Conflict-Based Search for Multi Agent Path Finding with Asynchronous Actions
This addresses a practical limitation in MAPF for robotics and logistics by enabling asynchronous actions, though it is incremental as it builds on existing conflict-based search methods.
The paper tackles the problem of Multi-Agent Path Finding with asynchronous actions, which avoids the unrealistic assumption of synchronized actions in prior work, and proposes CBS-AA, a method that guarantees completeness and optimality while reducing branches by up to 90% in tests.
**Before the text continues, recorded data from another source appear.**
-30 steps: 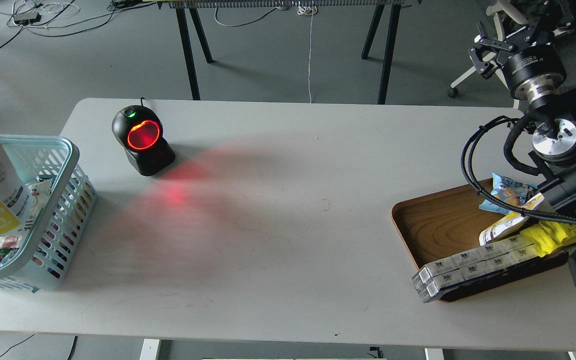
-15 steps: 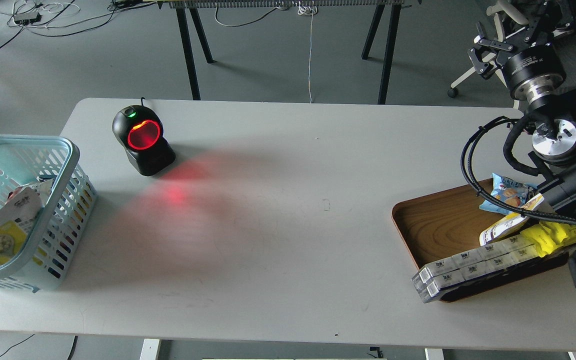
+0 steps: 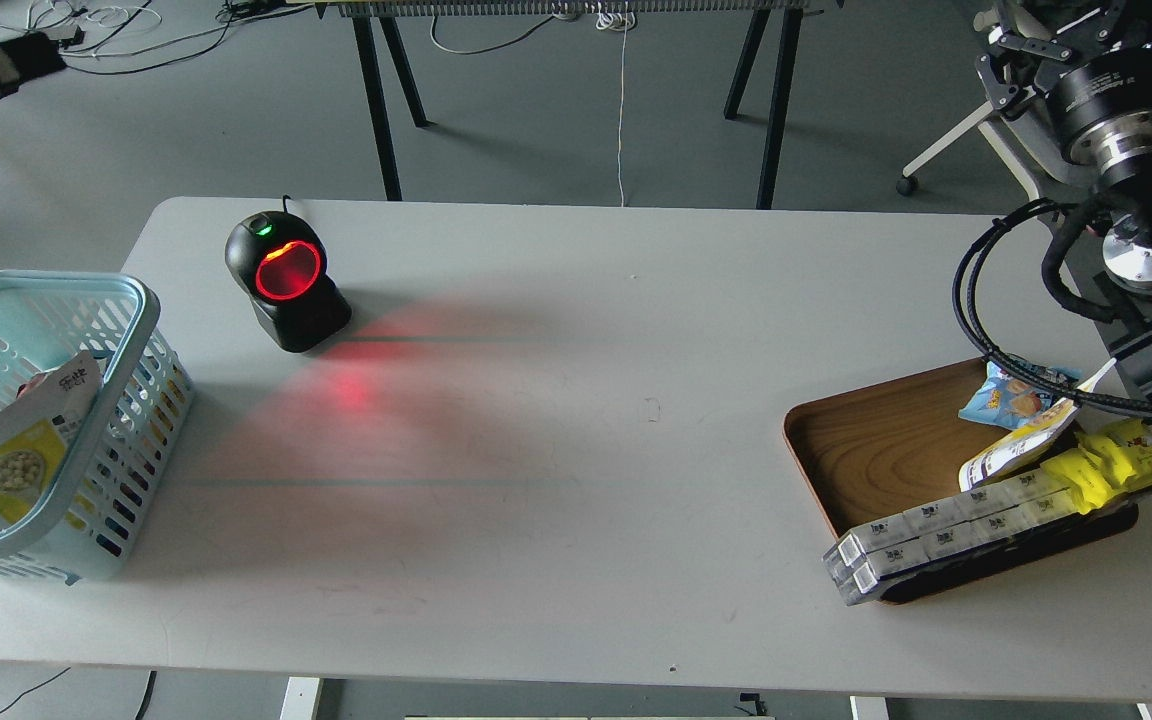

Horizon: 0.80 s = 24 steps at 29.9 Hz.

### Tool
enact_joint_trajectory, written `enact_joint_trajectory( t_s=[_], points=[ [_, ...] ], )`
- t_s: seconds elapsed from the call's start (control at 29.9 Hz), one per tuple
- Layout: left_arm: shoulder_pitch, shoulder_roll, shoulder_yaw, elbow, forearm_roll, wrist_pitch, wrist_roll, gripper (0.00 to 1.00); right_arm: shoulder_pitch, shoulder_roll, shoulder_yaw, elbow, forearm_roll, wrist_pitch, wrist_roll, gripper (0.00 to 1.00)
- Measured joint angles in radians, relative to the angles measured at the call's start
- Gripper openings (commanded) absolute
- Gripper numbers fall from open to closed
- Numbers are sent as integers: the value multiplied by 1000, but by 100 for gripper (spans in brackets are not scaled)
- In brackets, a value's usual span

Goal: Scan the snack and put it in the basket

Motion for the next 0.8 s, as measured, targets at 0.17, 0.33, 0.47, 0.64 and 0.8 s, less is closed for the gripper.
enact_joint_trajectory(
  t_s=[0.17, 0.33, 0.47, 0.64, 0.8],
  points=[
    [-4, -239, -102, 187, -336, -74, 0, 99, 17, -29, -1, -4, -1, 0, -23, 98],
    [-3, -460, -210, 419, -561, -161, 23, 99, 16, -31, 26, -3, -1, 0, -24, 98],
    [4, -614, -249, 647, -757, -236, 67, 99, 5, -26, 68, -5, 0, 0, -38, 98],
    [5, -834, -287, 877, -885, -250, 119, 99, 2, -16, 116, -35, 1, 0, -70, 99],
    [14, -962, -380, 1029, -960, -250, 194, 99, -1, 10, 158, -65, 2, 0, -106, 99]
  ],
)
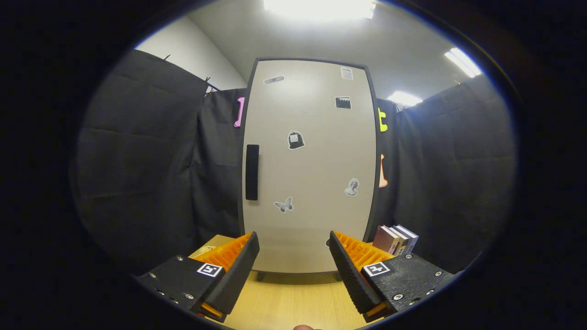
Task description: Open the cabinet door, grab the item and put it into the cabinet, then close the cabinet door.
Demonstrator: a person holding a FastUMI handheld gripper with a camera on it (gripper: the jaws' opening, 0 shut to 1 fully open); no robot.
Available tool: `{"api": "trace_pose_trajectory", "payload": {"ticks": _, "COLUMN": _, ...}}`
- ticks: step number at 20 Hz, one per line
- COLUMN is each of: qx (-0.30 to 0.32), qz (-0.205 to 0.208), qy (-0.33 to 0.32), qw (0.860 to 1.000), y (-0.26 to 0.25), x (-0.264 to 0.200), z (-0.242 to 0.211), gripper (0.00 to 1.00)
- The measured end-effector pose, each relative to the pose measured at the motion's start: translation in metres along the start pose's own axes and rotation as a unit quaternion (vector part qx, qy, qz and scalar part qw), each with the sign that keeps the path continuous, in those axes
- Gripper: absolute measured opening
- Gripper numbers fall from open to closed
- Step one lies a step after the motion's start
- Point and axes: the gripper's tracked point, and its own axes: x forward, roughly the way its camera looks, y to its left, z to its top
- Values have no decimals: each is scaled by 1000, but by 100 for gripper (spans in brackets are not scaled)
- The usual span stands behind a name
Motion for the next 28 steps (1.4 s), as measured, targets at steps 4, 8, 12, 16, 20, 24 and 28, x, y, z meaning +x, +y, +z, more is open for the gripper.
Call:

Multi-Agent Path Finding (MAPF) seeks collision-free paths for multiple agents from their respective start locations to their respective goal locations while minimizing path costs. Most existing MAPF algorithms rely on a common assumption of synchronized actions, where the actions of all agents start at the same time and always take a time unit, which may limit the use of MAPF planners in practice. To get rid of this assumption, Continuous-time Conflict-Based Search (CCBS) is a popular approach that can find optimal solutions for MAPF with asynchronous actions (MAPF-AA). However, CCBS has recently been identified to be incomplete due to an uncountably infinite state space created by continuous wait durations. This paper proposes a new method, Conflict-Based Search with Asynchronous Actions (CBS-AA), which bypasses this theoretical issue and can solve MAPF-AA with completeness and solution optimality guarantees. Based on CBS-AA, we also develop conflict resolution techniques to improve the scalability of CBS-AA further. Our test results show that our method can reduce the number of branches by up to 90%.